/NFL-Stats-Web-Scrape

This web scraper gathers basic statistics and career statistics provided by the NFL on their official website for all active players and all 40,000+ retired players.

Primary LanguagePython

NFL-Stats-Web-Scrape

This web scraper gathers basic statistics and career statistics provided by the NFL on their official website for active players and all 40,000+ retired players. Complete dataset is available here: https://www.kaggle.com/trevyoungquist/2020-nfl-stats-active-and-retired-players

How to run the code

After installing the requirements from requirements.txt, open your preferred terminal, navigate into the Scraper directory and type the command "python Activate.py"

Overall, the entire web scraping process of gathering individual player links, basic stats, and career stats should take most of the day to complete, depending on your computer and internet speed/connection.

Summary

There are three parts to this code:

  1. Gathering individual player links, in order to access their profile page
  2. Gathering basic stats for each player (ex. name, college, height, weight, etc)
  3. Gathering career stats for each player

Files and Explanation

  • Activate.py
  • Players.py
  • Urls.py
  • Scraper_Functions
    1. Basic_Stats_Functions
    2. Career_Stats_Functions.py
    3. CSV_Handler.py
    4. Gather_Player_Urls.py

Activate.py

This is where the core functions of the code are executed, gathering and processing query urls, player urls, and creating the appropriate CSV files to store data.

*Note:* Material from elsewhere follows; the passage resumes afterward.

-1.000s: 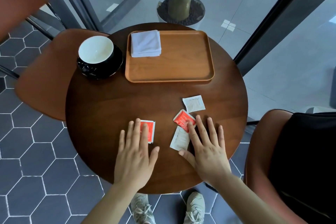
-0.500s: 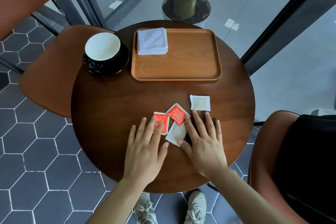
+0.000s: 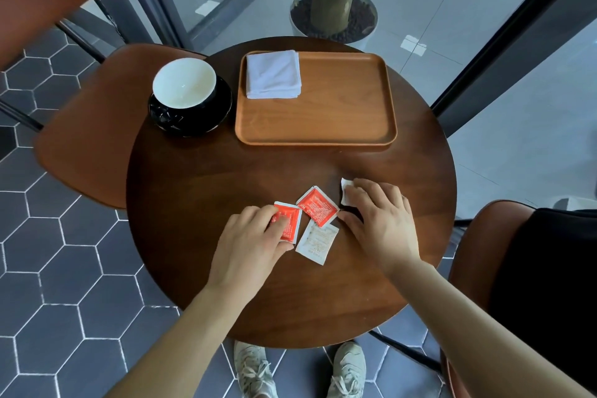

Classes: Players.py and Urls.py

In Players.py, three classes are used to store player data: ActivePlayer, RetiredPlayer, and Player_CareerStats. ActivePlayer and RetiredPlayer are initialized once, so that only one instance is used in the data scraping process, and are used to store and process basic stats of individual players. Player_CareerStats is initialized every time a new player's career stats are processed, both active and retired. If any player does not have any stats tables present in their webpage, then they will be skipped and thus not recorded in any career stats CSV file.

The Urls class holds all player query links for active players and retired players, and aids in processing those links and other links.

Gather_Player_Urls.py

Only two functions are in this file, one of which is essential for all other functions in the code. The Extract_Individual_Player_Links function gathers all individual player links from each player query page. The links for each query page are located in the Urls class. Each query page holds 100 individual player links.

The Get_HTML_Document function gathers the "soup" of all links pasted through this function. This function is used often throughout the code.

CSV_Handler.py

All functions creating, appending, and writing CSV files are held in this file.

Basic_Stats_Functions.py

This file handles extracting basic profile stats for all players, but active players and retired players are processed in separate functions. A lot of information available for active players are not available for retired players, due to the massive amount of retired players as compared to active players. Also, the code records whether or not a retired player is in the Hall Of Fame.

Career_Stats_Functions.py

These functions handle both active and retired players. Most likely the sloppiest code in this web scraper is in the function Player_Stats, even though it works as expected. Each player's stats table has no particular class or identifier separating, for example, a "Passing" table from a "Punting" table from player to player (it makes more sense when you compare the HTML source code of two or more players with each other). So this was the best way I found at the time to get around that obstacle.

If a player does not have any stats tables in their webpage, then the player is not recorded in the career stats CSV files.